#### [ACTIVITY]
Two lines mark the range in the entries below: the one holding "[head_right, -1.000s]" and the one holding "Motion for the". Set down those two and all lines between them, exactly.

Records from a data collection
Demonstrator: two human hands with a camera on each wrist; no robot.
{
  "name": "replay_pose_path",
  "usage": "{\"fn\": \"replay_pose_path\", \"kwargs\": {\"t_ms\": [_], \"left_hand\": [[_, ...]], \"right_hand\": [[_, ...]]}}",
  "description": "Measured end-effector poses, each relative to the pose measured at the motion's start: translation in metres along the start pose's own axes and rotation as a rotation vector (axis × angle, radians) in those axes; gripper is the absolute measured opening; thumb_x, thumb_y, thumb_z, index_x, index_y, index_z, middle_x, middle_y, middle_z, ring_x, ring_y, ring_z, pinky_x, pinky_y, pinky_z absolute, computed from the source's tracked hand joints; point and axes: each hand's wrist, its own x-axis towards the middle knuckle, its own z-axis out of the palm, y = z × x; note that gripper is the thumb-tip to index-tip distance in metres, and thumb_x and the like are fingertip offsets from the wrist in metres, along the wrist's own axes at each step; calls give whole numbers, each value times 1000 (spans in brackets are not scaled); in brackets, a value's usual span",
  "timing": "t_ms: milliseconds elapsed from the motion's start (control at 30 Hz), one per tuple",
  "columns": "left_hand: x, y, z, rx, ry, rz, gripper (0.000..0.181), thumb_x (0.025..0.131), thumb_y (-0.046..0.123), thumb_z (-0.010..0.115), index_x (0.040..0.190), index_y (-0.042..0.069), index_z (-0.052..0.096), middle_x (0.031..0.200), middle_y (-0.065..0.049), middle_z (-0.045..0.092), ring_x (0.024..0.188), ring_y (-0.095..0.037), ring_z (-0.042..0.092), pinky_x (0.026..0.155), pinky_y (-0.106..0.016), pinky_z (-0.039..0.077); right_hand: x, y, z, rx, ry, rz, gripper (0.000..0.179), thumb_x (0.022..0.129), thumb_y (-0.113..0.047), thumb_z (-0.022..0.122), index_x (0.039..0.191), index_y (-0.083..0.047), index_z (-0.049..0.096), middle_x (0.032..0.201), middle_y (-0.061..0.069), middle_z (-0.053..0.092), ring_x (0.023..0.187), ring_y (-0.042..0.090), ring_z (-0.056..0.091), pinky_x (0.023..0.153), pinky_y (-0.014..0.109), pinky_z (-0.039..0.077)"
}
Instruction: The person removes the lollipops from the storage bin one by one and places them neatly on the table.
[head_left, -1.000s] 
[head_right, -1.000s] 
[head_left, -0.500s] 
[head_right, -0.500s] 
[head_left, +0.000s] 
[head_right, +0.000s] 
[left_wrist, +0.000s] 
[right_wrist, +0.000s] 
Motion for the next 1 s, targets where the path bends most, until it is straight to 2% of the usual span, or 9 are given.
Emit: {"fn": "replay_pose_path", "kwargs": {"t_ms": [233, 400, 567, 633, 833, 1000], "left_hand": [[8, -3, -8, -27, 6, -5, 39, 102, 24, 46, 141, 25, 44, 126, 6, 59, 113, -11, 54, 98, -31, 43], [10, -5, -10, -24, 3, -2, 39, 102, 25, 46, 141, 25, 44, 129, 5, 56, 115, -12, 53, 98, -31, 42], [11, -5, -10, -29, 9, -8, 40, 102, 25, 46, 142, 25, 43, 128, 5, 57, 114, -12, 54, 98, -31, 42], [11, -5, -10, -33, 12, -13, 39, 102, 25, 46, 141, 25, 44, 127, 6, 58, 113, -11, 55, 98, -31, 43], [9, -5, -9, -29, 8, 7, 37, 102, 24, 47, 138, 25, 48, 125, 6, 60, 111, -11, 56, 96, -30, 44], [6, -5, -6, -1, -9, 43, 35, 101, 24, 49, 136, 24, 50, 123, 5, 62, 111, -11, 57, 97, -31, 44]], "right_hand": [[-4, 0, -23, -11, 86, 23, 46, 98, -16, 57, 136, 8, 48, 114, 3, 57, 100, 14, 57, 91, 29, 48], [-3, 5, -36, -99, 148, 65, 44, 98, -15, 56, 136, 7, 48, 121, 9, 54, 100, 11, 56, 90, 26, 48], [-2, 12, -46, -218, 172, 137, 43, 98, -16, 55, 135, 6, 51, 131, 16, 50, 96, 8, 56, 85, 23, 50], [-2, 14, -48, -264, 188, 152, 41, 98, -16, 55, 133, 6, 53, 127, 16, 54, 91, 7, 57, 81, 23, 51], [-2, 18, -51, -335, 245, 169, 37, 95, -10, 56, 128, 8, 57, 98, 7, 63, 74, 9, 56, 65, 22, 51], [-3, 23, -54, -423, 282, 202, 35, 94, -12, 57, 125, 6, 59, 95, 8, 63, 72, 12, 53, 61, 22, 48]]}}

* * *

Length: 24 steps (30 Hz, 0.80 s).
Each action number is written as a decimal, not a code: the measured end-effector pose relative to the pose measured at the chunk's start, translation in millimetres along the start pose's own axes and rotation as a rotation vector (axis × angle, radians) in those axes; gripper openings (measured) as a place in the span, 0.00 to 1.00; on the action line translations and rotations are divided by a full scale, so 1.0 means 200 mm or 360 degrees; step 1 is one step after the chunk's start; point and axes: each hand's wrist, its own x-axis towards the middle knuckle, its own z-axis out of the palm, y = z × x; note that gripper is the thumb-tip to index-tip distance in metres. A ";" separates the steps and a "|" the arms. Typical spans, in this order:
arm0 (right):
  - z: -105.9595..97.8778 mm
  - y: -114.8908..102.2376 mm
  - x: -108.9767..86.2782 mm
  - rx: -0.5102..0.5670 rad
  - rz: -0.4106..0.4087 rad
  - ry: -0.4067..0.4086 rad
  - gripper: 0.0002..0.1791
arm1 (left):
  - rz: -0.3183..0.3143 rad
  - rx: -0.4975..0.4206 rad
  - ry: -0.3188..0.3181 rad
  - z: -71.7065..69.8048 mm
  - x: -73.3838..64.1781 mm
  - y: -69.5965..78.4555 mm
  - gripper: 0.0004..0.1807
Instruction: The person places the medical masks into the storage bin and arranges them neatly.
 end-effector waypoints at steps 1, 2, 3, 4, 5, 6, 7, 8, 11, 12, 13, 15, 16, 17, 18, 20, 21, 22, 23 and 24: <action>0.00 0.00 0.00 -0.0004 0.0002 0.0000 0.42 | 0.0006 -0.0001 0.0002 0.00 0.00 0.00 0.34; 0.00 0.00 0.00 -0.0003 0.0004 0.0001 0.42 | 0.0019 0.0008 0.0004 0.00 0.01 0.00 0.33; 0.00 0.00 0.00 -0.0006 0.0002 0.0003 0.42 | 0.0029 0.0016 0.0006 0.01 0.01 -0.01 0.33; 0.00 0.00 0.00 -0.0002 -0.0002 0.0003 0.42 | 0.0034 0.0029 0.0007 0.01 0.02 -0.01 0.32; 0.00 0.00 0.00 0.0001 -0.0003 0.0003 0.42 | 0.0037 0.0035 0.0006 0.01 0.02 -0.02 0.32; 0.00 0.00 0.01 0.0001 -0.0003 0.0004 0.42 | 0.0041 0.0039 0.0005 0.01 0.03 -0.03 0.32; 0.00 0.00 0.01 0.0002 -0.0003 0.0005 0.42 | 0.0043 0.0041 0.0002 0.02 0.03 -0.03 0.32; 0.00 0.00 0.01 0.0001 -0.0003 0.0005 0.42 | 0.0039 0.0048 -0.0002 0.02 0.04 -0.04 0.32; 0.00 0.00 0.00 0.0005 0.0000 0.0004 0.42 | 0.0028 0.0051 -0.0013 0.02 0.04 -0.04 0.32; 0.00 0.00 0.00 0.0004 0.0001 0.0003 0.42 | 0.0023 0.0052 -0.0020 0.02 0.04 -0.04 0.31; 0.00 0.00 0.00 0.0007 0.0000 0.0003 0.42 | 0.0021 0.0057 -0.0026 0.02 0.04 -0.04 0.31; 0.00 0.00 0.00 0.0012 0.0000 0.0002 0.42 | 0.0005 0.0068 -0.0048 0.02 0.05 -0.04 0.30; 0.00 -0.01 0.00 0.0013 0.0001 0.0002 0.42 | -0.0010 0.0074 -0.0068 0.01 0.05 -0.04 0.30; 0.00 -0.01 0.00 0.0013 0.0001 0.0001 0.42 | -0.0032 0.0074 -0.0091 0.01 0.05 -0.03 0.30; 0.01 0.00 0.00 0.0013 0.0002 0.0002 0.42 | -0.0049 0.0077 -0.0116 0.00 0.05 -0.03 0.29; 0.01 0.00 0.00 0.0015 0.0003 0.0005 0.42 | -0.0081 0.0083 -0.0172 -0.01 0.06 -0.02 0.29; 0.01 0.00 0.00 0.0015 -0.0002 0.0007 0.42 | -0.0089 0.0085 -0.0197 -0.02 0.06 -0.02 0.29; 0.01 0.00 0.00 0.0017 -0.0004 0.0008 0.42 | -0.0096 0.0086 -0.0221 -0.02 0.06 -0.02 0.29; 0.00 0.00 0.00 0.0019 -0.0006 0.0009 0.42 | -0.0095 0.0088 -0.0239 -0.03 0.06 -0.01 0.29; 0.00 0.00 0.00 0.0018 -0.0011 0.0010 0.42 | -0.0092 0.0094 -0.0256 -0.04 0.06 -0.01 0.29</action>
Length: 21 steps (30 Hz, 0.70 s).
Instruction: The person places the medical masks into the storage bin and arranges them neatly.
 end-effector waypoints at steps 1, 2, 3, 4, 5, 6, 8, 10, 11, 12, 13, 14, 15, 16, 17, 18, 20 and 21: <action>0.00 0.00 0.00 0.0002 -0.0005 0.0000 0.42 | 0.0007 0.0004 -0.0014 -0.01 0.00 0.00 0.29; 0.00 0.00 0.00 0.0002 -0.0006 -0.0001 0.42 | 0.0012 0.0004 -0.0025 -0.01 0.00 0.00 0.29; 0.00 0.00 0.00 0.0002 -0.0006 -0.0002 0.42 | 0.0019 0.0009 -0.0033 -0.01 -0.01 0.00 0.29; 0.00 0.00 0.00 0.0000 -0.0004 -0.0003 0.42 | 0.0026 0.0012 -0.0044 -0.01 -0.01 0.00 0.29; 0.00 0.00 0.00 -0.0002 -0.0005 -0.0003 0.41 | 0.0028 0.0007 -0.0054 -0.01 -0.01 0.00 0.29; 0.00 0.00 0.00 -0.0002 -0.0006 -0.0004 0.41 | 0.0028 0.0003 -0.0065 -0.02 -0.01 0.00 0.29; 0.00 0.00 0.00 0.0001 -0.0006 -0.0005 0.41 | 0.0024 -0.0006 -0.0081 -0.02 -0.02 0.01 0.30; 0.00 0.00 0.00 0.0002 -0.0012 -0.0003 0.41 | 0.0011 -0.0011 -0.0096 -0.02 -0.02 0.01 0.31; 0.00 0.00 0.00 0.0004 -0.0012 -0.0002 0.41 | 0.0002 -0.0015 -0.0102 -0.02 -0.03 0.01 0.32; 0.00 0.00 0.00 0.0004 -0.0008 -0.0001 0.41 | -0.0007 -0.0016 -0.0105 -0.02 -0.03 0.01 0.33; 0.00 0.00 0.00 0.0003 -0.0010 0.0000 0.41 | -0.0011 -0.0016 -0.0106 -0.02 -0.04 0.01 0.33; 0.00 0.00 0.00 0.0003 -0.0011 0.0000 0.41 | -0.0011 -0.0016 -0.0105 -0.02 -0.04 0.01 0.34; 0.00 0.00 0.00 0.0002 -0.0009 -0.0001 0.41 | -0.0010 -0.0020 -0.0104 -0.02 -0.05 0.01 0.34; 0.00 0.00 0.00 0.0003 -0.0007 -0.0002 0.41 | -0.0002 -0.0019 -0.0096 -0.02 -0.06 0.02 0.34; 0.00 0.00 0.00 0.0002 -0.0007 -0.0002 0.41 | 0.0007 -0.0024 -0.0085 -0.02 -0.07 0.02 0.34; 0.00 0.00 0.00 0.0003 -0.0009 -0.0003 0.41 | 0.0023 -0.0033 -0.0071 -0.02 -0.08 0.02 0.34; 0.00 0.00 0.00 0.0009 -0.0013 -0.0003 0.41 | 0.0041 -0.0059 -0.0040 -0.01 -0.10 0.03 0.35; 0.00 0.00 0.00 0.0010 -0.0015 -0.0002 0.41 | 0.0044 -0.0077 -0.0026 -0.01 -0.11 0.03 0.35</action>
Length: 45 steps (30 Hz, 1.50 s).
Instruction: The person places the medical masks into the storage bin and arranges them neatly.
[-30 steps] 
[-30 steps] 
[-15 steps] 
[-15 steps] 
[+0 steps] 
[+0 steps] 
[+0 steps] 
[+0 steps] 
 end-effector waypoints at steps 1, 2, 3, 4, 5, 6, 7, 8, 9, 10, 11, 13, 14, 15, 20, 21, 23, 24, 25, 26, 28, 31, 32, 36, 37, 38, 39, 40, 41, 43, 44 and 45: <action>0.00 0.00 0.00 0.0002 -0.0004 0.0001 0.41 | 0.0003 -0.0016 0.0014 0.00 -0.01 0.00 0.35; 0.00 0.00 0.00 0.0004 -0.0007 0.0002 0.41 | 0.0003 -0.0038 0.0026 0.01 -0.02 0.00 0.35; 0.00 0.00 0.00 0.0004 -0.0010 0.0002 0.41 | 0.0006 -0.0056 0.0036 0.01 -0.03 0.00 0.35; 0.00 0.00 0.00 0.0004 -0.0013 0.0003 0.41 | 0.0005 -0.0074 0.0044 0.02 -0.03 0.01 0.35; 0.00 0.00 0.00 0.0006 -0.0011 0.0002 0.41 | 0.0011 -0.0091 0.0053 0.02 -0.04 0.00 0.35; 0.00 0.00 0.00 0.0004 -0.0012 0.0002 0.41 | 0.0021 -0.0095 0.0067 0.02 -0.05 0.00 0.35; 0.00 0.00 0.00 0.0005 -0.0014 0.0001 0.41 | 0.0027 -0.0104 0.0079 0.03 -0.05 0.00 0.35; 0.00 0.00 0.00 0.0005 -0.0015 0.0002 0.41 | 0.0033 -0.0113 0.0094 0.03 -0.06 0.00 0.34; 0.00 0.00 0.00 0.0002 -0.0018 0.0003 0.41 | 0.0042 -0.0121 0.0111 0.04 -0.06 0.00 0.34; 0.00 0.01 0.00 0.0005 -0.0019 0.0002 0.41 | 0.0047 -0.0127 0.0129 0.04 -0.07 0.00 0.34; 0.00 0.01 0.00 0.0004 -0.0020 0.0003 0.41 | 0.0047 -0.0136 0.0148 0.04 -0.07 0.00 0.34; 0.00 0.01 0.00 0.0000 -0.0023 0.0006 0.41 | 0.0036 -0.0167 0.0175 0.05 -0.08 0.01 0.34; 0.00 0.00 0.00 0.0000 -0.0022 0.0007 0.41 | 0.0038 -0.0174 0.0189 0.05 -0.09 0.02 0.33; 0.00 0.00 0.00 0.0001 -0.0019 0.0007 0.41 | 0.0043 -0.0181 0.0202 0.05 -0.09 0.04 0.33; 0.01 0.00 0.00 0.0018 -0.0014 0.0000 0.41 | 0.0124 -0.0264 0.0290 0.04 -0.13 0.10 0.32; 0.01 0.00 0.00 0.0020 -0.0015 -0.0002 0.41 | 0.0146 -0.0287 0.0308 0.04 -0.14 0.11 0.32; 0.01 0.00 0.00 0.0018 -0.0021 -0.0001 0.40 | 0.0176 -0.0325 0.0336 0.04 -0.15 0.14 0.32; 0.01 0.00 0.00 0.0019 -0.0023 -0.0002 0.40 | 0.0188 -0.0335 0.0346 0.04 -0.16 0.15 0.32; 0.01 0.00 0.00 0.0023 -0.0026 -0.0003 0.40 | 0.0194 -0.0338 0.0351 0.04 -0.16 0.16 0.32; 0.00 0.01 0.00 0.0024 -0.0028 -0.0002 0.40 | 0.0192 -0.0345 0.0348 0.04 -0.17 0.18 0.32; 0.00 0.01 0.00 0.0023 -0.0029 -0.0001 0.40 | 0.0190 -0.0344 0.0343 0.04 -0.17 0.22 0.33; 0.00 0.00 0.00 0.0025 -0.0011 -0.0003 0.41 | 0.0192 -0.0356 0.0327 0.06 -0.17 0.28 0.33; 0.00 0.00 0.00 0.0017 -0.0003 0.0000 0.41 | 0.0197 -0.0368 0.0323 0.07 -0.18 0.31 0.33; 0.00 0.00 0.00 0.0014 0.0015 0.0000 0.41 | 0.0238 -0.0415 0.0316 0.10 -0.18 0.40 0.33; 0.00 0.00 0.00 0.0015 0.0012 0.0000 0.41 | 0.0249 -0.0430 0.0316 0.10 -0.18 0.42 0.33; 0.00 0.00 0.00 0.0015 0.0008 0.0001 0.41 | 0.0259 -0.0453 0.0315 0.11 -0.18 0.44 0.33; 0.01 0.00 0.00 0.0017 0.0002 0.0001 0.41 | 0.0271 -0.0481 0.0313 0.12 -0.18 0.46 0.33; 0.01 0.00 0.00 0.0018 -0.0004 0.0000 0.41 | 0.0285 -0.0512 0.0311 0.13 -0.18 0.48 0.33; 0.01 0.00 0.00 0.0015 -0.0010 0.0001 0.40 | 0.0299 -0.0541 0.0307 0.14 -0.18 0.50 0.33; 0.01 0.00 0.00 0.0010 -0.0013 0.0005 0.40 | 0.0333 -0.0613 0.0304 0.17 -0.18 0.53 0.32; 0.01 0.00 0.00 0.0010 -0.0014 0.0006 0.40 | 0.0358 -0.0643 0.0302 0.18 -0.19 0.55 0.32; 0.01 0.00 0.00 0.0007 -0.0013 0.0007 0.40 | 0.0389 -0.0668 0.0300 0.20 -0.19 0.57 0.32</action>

#### [ANSWER FOR THIS EXERCISE]
[head_right, -1.000s] 
[head_left, -0.500s] 
[head_right, -0.500s] 
[head_left, +0.000s] 
[head_right, +0.000s] 
[left_wrist, +0.000s] 
[right_wrist, +0.000s] 
Motion for the next 1 s, targets where the path bends most, until it is straight to 2% of the usual span, or 9 are given.

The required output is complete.